Dionysius areopagita - (Pseudo-Dionysius), zoogenaamd eerste bisschop van Athene en directe leerling der Apostelen (Hand. d. Ap. XVII 34). De op zijn naam staande geschriften (geciteerd door de pausen Gregorius den Groote en Martinus I, in gezag versterkt door den commentaar van den orthodoxen abt Maximus Confessor) oefenden op de scholastiek een grooten invloed, sedert Johannes Scotus Eriugena in opdracht van Karel den Kale ze ± 840 in het Latijn vertaalde. Ook op de M.-eeuwsche mystiek hebben zij krachtig gewerkt.
Hun echtheid werd al door Laurentius Valla in de 15e eeuw betwijfeld en door latere onderzoekingen is wel gebleken, dat zij ± 480 zijn geschreven. Hun titels zijn : 1. over de goddelijke namen ; 2. de hemelsche hiërarchie ; 3.de kerkelijke hiërarchie; 4. over de mystische theologie. Wij vinden hier een samensmelting van neo-Platonische en christelijke gedachten. Zonder de schepping en de Drie-eenheid op te geven maakt D. toch van de christelijke leer een soort pantheïstisch-gekleurd emanatie-systeem. Hij onderscheidt van de positieve theologie de negatieve, welke God beschouwt als boven alle praedikaten (zijnde, goed, één, enz.) verheven.

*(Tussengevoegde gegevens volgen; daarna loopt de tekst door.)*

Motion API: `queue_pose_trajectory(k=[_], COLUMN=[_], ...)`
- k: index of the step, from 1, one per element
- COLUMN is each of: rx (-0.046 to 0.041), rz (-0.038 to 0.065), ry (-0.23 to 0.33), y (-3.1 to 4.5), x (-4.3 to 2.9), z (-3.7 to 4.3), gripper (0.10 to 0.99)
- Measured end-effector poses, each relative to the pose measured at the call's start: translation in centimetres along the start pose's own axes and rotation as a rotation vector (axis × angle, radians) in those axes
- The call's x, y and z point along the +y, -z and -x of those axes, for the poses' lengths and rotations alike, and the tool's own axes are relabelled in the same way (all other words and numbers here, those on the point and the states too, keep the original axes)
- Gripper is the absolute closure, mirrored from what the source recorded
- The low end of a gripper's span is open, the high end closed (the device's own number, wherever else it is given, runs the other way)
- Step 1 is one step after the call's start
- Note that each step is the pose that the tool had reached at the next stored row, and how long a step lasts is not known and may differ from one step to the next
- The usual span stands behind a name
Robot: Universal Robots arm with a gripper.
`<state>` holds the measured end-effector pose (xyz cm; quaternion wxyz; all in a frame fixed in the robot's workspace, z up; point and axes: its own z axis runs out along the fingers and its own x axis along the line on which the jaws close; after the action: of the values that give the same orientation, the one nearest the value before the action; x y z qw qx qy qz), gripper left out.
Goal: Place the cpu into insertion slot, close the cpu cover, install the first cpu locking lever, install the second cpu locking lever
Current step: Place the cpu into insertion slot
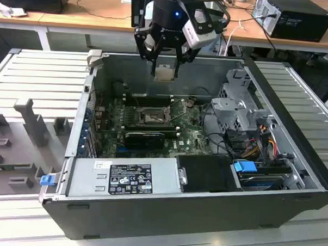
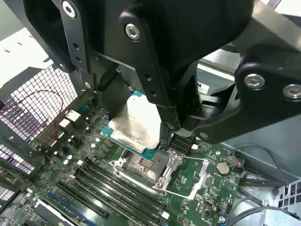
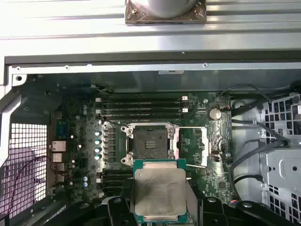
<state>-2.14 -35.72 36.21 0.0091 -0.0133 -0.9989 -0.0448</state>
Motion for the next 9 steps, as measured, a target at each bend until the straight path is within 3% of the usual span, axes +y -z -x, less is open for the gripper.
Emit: queue_pose_trajectory(k=[9], rx=[-0.0044], rz=[0.001], ry=[-0.049], y=[0.00], x=[0.00], z=[-0.01], gripper=[0.557])
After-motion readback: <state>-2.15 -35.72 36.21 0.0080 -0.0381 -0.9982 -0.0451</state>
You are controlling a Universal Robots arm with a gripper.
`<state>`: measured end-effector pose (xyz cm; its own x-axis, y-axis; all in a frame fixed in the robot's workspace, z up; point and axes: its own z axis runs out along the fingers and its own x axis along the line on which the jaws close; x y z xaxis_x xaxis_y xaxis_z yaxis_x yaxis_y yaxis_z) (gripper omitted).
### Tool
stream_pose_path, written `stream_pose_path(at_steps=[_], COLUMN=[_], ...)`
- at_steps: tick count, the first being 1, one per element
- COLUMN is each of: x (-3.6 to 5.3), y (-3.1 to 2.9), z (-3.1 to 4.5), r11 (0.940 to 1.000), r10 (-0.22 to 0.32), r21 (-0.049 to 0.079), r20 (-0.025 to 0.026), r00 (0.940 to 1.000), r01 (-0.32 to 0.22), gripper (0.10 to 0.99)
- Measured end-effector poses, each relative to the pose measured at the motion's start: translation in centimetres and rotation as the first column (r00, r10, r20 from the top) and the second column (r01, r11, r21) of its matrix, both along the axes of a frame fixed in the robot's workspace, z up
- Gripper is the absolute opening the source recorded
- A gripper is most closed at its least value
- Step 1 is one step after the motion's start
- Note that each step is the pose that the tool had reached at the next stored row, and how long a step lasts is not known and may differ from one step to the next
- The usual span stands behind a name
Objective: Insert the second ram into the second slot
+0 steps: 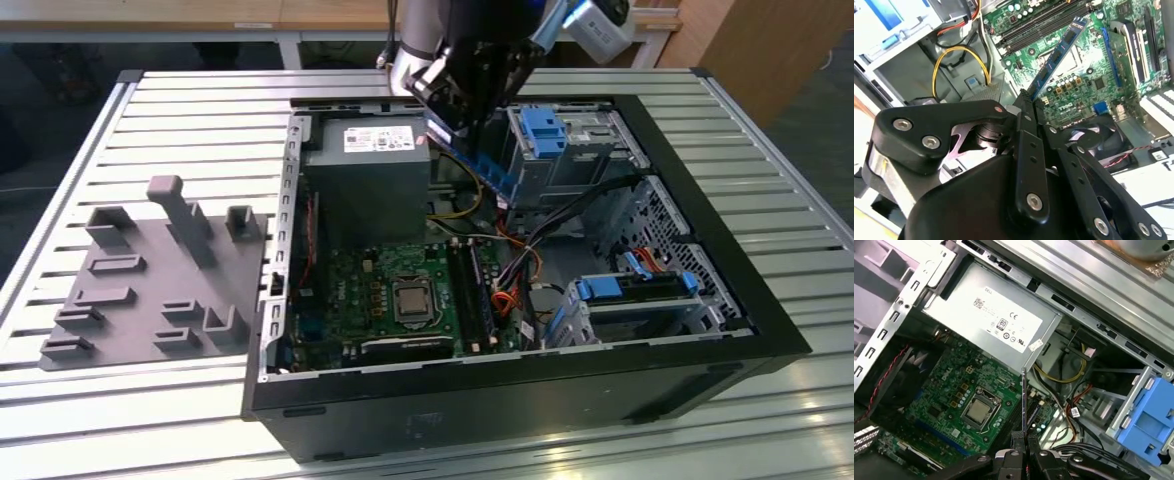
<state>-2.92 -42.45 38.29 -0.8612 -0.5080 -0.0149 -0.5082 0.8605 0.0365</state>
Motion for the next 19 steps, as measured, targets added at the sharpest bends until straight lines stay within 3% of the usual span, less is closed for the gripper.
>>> stream_pose_path(at_steps=[9,19], x=[0.0,0.0], y=[0.0,0.0], z=[-0.08,-0.12], r11=[0.9924,0.9701], r10=[-0.123,-0.243], r21=[-0.007,-0.011], r20=[0.0004,0.0011], r00=[0.9924,0.9701], r01=[0.123,0.243], gripper=[0.133,0.133])
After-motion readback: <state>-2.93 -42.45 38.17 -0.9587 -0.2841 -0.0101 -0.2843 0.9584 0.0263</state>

Eén te worden met God is het hoogste goed, dat de menschheid door reiniging, verlichting, wijding, geholpen door den logos, die ons met goddelijke kracht vervult, bereiken kan. Het booze heeft geen existentie ; het zou zichzelf opheffen. Het is slechts gebrek en zwakheid, een voorbijgaand en te overwinnen moment der opzichzelf harmonische goddelijke wereldorde. Vgl. O. Siebert, Die Metaph. u. Ethik des Pseudo-D. 1894.